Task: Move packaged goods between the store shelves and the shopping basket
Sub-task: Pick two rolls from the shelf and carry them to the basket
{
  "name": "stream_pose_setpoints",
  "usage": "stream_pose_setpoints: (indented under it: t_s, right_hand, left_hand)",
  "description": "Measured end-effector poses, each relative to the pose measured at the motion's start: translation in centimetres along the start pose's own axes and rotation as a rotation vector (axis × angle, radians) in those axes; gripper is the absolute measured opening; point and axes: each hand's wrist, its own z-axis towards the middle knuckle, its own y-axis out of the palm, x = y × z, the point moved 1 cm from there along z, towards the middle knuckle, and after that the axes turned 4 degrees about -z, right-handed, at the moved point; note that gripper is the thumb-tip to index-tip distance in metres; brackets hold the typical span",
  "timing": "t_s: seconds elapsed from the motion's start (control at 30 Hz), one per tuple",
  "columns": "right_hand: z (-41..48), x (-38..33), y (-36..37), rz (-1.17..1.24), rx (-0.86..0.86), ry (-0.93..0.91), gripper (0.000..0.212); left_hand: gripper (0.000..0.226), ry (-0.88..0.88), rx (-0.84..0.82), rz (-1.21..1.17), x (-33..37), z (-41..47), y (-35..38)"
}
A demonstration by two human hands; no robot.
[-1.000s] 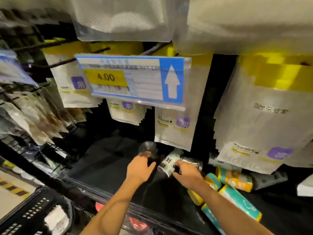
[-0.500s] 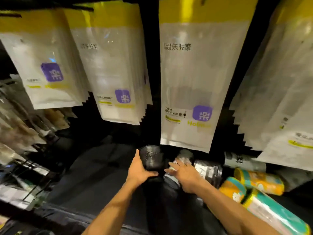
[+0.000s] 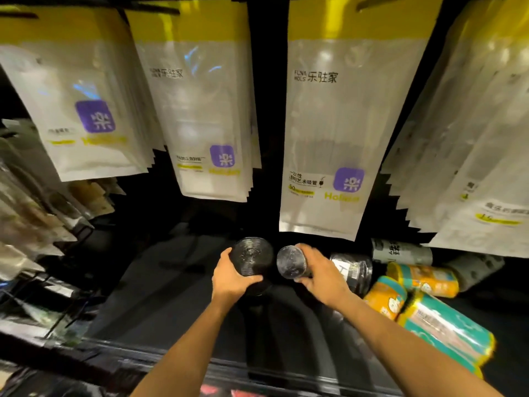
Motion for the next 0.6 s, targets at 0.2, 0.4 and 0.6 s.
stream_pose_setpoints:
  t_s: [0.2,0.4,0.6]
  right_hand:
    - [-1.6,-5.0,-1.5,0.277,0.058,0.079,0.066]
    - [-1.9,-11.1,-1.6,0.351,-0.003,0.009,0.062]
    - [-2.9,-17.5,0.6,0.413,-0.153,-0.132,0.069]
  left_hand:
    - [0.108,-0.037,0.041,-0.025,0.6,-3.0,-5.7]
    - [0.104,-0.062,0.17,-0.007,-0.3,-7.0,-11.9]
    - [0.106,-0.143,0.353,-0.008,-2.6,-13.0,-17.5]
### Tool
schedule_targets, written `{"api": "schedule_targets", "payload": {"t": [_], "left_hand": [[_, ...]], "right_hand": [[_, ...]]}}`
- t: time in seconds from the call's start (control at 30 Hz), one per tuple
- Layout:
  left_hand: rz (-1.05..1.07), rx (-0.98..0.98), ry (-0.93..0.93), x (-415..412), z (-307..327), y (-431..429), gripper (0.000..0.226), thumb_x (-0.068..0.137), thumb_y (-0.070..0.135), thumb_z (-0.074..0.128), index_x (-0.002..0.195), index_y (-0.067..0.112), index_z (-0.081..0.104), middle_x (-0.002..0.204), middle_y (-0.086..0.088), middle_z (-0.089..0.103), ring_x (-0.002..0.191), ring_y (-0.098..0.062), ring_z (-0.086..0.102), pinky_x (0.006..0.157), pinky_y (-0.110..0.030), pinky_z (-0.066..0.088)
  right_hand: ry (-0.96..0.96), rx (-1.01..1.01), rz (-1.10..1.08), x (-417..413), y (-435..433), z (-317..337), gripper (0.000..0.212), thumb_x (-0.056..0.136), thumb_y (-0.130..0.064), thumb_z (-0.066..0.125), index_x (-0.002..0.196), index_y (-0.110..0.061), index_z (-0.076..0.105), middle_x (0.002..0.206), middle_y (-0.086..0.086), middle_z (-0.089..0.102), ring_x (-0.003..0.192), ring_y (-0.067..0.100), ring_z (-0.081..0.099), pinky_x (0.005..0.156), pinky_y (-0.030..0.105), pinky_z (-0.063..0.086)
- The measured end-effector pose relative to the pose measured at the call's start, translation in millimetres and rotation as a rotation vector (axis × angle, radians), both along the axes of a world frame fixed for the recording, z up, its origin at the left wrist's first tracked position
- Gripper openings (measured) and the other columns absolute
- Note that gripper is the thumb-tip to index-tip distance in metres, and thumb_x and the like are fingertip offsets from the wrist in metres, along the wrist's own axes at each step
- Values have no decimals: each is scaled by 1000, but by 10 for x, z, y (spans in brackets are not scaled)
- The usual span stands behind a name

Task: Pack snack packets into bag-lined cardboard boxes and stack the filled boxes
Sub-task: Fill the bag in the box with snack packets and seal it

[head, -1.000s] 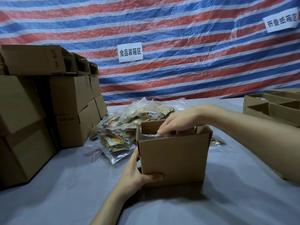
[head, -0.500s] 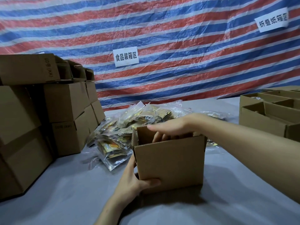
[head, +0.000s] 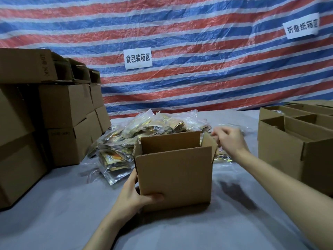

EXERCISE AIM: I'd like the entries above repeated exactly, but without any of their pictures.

SOLUTION TO THE EXERCISE:
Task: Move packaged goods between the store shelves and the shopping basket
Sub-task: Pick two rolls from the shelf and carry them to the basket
{
  "name": "stream_pose_setpoints",
  "usage": "stream_pose_setpoints: (indented under it: t_s, right_hand, left_hand)",
  "description": "Measured end-effector poses, each relative to the pose measured at the motion's start: translation in centimetres along the start pose's own axes and rotation as a rotation vector (axis × angle, radians) in those axes; gripper is the absolute measured opening; point and axes: each hand's wrist, its own z-axis towards the middle knuckle, its own y-axis out of the palm, x = y × z, the point moved 1 cm from there along z, towards the middle knuckle, and after that the axes turned 4 degrees about -z, right-handed, at the moved point; note that gripper is the thumb-tip to index-tip distance in metres; brackets hold the typical span",
  "timing": "t_s: seconds elapsed from the motion's start (control at 30 Hz), one per tuple",
  "columns": "right_hand: z (-41..48), x (-38..33), y (-36..37), rz (-1.17..1.24), rx (-0.86..0.86), ry (-0.93..0.91), gripper (0.000..0.212); left_hand: gripper (0.000..0.226), ry (-0.88..0.88), rx (-0.84..0.82), rz (-1.21..1.17), x (-33..37), z (-41..47), y (-35..38)"
}
A demonstration by two human hands; no robot.
[-1.000s] 
[-0.500s] 
[+0.000s] 
Motion for the next 0.6 s, targets at 0.2, 0.4 and 0.6 s.
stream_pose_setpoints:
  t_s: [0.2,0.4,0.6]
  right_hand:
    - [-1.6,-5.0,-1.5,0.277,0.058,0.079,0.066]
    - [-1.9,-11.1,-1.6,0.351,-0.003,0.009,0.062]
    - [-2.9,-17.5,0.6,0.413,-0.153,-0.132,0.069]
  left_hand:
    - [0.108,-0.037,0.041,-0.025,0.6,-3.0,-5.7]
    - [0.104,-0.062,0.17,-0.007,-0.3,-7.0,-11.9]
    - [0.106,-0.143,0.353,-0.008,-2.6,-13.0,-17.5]
### Tool
schedule_targets, written `{"api": "schedule_targets", "payload": {"t": [_], "left_hand": [[_, ...]], "right_hand": [[_, ...]]}}`
- t: time in seconds from the call's start (control at 30 Hz), one per tuple
- Layout:
  left_hand: rz (-1.05..1.07), rx (-0.98..0.98), ry (-0.93..0.93), x (-415..412), z (-307..327), y (-431..429), gripper (0.000..0.226), thumb_x (-0.068..0.137), thumb_y (-0.070..0.135), thumb_z (-0.074..0.128), index_x (-0.002..0.195), index_y (-0.067..0.112), index_z (-0.081..0.104), middle_x (-0.002..0.204), middle_y (-0.086..0.088), middle_z (-0.089..0.103), ring_x (-0.002..0.191), ring_y (-0.098..0.062), ring_z (-0.086..0.102), pinky_x (0.006..0.157), pinky_y (-0.110..0.030), pinky_z (-0.066..0.088)
  right_hand: ry (-0.96..0.96), rx (-1.01..1.01), rz (-1.10..1.08), x (-417..413), y (-435..433), z (-317..337), gripper (0.000..0.212), thumb_x (-0.056..0.136), thumb_y (-0.130..0.064), thumb_z (-0.066..0.125), index_x (-0.002..0.196), index_y (-0.110..0.061), index_z (-0.076..0.105), middle_x (0.002..0.206), middle_y (-0.086..0.086), middle_z (-0.089..0.102), ring_x (-0.003..0.192), ring_y (-0.067..0.100), ring_z (-0.081..0.099), pinky_x (0.005..0.156), pinky_y (-0.030..0.105), pinky_z (-0.063..0.086)
- The measured end-effector pose relative to the pose measured at the call's start, translation in millimetres and rotation as a rotation vector (axis × angle, radians), both along the axes of a world frame fixed for the recording, z up, its origin at the left wrist's first tracked position
- Gripper openings (measured) and the other columns absolute
- Note that gripper is the thumb-tip to index-tip distance in metres, and thumb_x and the like are fingertip offsets from the wrist in metres, along the wrist's own axes at each step
- Values have no decimals: each is scaled by 1000, but by 10 for x, z, y (spans in brackets are not scaled)
- The usual span stands behind a name

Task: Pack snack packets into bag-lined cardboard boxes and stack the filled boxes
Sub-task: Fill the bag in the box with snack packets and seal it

[head, -1.000s] 
[head, -0.500s] 
[head, +0.000s] 

This exercise is now done.